3. LES CONFLITS CONJUGAUX SONT DONC INEVITABLES

Si certains foyers connaissent l’harmonie, chez d’autres c’est plutôt « l’enfer », selon l’expression de Sartre.

Tous les partenaires souhaiteraient une coexistence pacifique, mais elle se révèle problématique. On vit difficilement seul, mais il est par ailleurs difficile de vivre à deux. Chacun a besoin que l’autre l’accepte, mais inévitablement surgissent des désaccords, à cause des différences.

Quel que soit le degré d’amour, de respect, de compatibilité, de rapprochement entre un homme et une femme, il y aura toujours des instants où leurs droits, leurs actes, leurs besoins, leurs sentiments, s’affronteront. Il est impossible et même, il n’est pas souhaitable, que deux êtres pensent, ressentent ou agissent continuellement de façon identique.

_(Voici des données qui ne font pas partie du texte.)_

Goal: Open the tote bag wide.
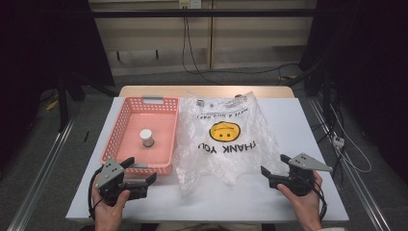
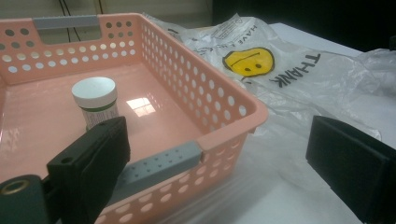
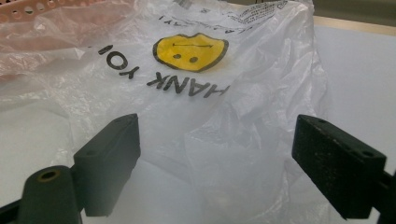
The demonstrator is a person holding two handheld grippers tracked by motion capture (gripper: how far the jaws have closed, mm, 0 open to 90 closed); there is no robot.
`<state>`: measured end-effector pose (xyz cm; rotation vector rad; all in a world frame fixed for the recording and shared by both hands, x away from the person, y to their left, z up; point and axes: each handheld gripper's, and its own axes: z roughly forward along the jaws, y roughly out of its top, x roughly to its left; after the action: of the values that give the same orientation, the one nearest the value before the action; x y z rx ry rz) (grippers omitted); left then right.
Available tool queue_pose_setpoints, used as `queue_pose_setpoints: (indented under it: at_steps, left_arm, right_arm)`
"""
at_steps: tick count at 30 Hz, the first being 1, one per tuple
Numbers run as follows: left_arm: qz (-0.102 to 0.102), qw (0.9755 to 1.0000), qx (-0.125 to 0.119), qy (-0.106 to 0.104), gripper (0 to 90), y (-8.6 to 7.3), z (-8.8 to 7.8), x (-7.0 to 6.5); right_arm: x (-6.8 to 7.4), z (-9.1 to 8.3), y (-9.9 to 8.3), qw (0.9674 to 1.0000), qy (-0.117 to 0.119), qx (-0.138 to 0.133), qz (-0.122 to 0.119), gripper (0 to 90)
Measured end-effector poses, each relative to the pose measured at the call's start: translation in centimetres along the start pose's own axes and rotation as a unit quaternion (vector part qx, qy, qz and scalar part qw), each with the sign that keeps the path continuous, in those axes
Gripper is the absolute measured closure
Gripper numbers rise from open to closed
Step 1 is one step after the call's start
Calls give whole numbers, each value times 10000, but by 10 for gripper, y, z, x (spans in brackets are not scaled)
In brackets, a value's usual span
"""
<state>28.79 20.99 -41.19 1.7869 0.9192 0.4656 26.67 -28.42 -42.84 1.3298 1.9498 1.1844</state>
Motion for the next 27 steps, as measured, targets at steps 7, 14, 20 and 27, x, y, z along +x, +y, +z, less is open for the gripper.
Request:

Transportons-nous un instant par la pensée à l’aube de l’humanité. Lorsque Dieu créa l’homme et la femme, il leur ordonna de « cultiver et de garder » l’espace où ils vivaient, ce qui incluait de cultiver leurs relations.

A cette époque, il y avait naturellement déjà des conflits, des heurts, mais ceux-ci n’avaient aucune connotation négative. Ils signifiaient seulement qu’entre deux personnalités créées différentes se produisaient des divergences, des oppositions qui pouvaient être gérées, donc résolues de manière satisfaisante. Nous pensons que l’homme et la femme étaient destinés à croître, à évoluer et à s’épanouir en s’enrichissant précisément de leurs différences. Bien que dissemblables, ils étaient égaux, de même nature et de même dignité, et complémentaires.

Après des moments de bonheur, d’unité dans l’acceptation des différences et des limites de chacun, au sein du premier couple apparurent la zizanie, l’accusation, le désaccord. Adam et Eve éludèrent tous les deux leur responsabilité en accusant quelqu’un d’autre. Adam s’en prit à Eve et à Dieu qui l’avait créée: « La femme que tu as mise auprès de moi m’a donné de l’arbre et j’en ai mangé. » Et Eve reporta la faute sur le serpent.

Pour le théologien Gérard von Rad, « cette parole de disculpation est le signe d’une communion désormais brisée entre êtres humains. La solidarité du péché dans laquelle ils sont maintenant unis devant Dieu est leur dernière solidarité qu’ils refusent de reconnaître. L’homme dénonce et trahit la femme. Le péché commis ensemble n’a pas uni mais isolé les humains. » Puis la division gagna les deux fils du couple. Caïn tua son frère Abel.

Les rapports entre les hommes furent marqués à partir de ce moment-là par la perte de la capacité de gérer leurs dissemblances et leurs divergences. Celles-ci, de constructives qu’elles étaient, prirent une connotation destructrice. Ne sachant s’enrichir de leurs différences et accepter leurs oppositions, les hommes se firent du mal les uns aux autres.

Souvenons-nous que les deux pôles structurants d’un être humain comme d’un couple sont: l’amour et le conflit.

On est tenté de croire que, par sa nature même, le couple serait le lieu de la confiance, de l’entente, un havre de paix au milieu d’une société conflictuelle. Que deux êtres qui se sont mis ensemble parce qu’ils s’aimaient, aient des désaccords, semble inacceptable. Parce qu’ils pensent qu’ils ne devraient pas en avoir, ils les nient. Ils ont intérêt plutôt à les reconnaître, à accepter le fait que leur couple est soumis aux mêmes problèmes relationnels que tout autre groupe. Ils ne doivent pas vivre dans l’utopie, car cela comporte des dangers.